If a build tool can extract that information, why IDE could not do that? In fact this is how Gradle projects are imported
into Intellij and Eclipse: Gradle builds project model by running Groovy or Kotlin scripts, and then IDEs are working with declarative model.
The real problem is working with scripts themselves: changing them automatically (applying refactorings), providing good completion, navigation, etc.

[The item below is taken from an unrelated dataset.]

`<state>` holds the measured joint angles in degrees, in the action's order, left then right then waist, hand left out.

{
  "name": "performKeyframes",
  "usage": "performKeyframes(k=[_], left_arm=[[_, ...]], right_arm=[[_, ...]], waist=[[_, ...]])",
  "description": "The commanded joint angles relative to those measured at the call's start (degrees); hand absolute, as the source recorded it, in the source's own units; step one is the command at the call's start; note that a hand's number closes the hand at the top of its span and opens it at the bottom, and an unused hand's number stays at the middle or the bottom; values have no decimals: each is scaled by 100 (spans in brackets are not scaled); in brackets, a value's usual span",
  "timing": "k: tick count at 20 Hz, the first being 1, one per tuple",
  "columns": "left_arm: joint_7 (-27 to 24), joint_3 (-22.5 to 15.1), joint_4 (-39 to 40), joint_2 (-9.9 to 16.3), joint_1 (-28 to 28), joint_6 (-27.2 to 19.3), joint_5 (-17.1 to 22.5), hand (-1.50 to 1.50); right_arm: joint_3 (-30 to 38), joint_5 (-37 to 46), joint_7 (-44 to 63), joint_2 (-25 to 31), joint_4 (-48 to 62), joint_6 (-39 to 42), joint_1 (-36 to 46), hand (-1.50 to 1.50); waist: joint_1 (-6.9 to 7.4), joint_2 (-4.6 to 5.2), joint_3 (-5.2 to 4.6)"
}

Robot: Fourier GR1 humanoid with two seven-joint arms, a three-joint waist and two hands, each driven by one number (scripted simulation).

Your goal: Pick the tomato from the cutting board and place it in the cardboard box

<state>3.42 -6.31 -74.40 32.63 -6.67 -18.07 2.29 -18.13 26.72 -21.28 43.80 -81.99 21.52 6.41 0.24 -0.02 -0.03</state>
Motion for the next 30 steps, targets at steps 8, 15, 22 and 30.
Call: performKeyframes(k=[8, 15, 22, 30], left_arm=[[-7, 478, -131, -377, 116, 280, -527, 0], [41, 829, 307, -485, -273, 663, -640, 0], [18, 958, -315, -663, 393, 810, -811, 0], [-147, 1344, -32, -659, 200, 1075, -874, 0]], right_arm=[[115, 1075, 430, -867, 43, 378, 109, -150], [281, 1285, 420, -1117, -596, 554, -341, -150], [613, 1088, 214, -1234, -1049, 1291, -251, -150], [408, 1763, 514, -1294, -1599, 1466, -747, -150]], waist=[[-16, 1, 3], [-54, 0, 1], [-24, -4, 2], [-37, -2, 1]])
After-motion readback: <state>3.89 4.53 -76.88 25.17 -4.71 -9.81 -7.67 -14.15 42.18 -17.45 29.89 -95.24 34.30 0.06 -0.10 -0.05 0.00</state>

The dynamic nature of Groovy makes it much harder for IDEs to provide good tooling, but even with statically typed Kotlin it is hard because Gradle APIs are very dynamic in nature (lots of string typed APIs).
That does not mean that Turing-completeness prevents good tooling completely, it just requires more efforts and has some limits depending on a build tool`s software model.
lokedhs|8 years ago
Of course, the IDE can do it if you limit yourself to a subset that is not fully Turing complete, which is what IDEA does today.
The issue a lot of people have with Gradle is that this subset is not well defined, and it's very easy to do something that works but will get the tools to have problems, and debugging such issues is not particularly entertaining.
tsvetkov|8 years ago
IDE cannot get the graph by analyzing scripts, but it does not need to: instead it can ask Gradle for the model. The model itself has nothing to do with Turing completeness.